The line containing "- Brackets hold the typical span" and every line after it to the end of the records: set those down exactly, without any pictures.

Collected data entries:

================

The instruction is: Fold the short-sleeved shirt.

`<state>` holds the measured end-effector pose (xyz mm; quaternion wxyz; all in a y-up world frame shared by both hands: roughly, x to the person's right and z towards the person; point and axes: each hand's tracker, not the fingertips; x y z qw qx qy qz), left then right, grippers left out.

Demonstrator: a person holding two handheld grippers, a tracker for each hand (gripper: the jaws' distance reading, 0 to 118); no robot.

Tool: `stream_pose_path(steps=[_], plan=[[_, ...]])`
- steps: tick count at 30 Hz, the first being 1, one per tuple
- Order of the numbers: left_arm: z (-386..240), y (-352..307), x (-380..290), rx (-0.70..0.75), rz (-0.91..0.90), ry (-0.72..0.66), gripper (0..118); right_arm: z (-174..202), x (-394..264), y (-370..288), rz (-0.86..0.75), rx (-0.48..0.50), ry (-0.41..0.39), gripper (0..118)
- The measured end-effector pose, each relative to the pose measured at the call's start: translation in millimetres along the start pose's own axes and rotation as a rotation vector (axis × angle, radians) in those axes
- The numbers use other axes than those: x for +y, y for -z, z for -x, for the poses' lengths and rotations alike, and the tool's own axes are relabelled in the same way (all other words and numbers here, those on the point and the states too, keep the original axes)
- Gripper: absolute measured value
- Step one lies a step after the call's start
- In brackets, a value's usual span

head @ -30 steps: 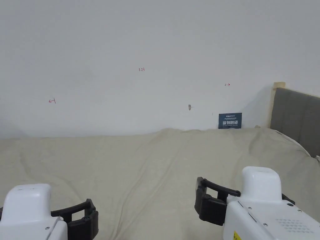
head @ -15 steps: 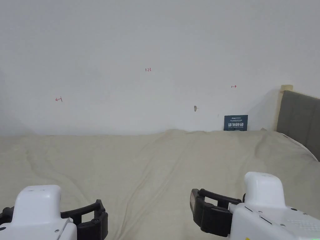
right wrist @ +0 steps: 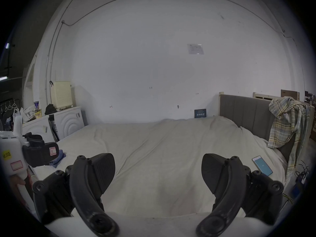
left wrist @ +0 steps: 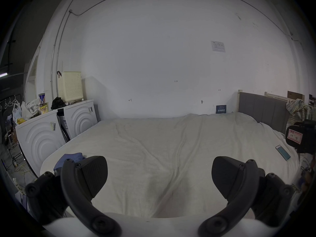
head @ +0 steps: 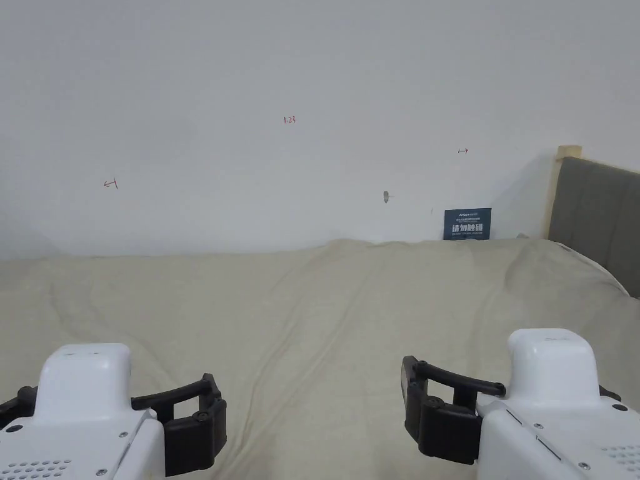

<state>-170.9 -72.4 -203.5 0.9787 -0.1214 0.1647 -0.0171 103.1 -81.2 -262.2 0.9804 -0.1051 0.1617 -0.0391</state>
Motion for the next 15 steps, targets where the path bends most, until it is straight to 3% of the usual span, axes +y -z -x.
stream_pose_path(steps=[9, 12, 15], plan=[[0, -1, 1, -0.011, -0.004, 0.003, 118, 3, -2, 7, 0.049, -0.103, -0.007, 105], [0, -1, 1, -0.004, -0.006, 0.003, 118, -3, 0, 10, 0.051, -0.081, 0.076, 105], [0, 0, 0, -0.004, -0.001, 0.011, 118, -2, 2, 13, 0.073, -0.086, 0.023, 105]])
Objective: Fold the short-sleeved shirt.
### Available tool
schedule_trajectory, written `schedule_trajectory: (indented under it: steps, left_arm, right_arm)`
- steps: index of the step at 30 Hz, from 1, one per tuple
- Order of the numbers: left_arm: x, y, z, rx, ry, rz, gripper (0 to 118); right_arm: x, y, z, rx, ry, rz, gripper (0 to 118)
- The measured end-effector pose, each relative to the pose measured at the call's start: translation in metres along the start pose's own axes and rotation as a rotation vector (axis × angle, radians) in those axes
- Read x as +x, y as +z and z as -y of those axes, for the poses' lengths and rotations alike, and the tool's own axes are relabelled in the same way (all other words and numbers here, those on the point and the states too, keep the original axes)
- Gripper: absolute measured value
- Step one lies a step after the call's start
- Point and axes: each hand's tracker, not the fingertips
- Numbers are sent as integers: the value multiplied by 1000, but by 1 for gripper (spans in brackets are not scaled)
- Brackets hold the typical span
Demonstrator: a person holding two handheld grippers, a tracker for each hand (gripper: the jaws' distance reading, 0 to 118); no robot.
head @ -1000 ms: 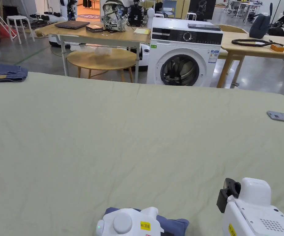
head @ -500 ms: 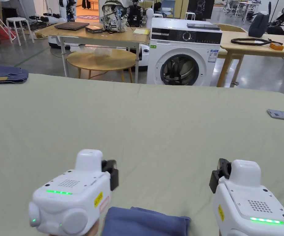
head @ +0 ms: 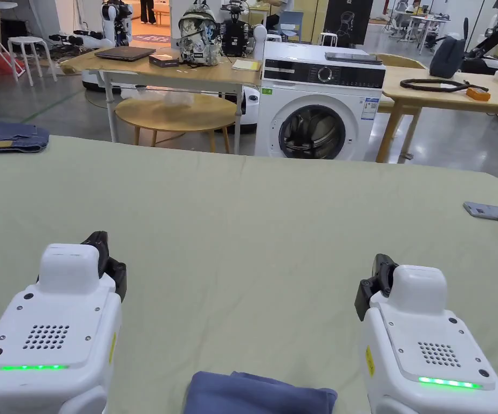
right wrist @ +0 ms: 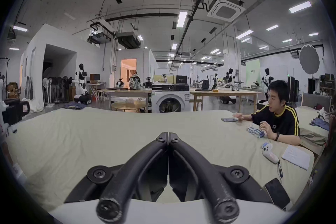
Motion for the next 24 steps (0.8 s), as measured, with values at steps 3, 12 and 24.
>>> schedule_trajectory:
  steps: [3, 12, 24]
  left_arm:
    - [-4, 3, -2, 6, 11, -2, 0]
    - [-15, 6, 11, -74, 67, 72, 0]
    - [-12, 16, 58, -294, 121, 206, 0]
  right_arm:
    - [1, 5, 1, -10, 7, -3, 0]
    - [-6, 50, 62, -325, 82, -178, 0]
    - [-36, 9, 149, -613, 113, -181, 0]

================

- **Answer section**
- Brackets hold the typical span
Demonstrator: a person holding two handheld grippers, a tracker for each hand (gripper: the jaws' distance reading, 0 to 118); no robot.
head @ -1000 ms: 
head @ -500 ms: 
head @ +0 ms: 
right wrist @ +0 ms: 
Motion for the next 24 steps (0.8 s), as measured, with values at steps 3, 12 and 24.
>>> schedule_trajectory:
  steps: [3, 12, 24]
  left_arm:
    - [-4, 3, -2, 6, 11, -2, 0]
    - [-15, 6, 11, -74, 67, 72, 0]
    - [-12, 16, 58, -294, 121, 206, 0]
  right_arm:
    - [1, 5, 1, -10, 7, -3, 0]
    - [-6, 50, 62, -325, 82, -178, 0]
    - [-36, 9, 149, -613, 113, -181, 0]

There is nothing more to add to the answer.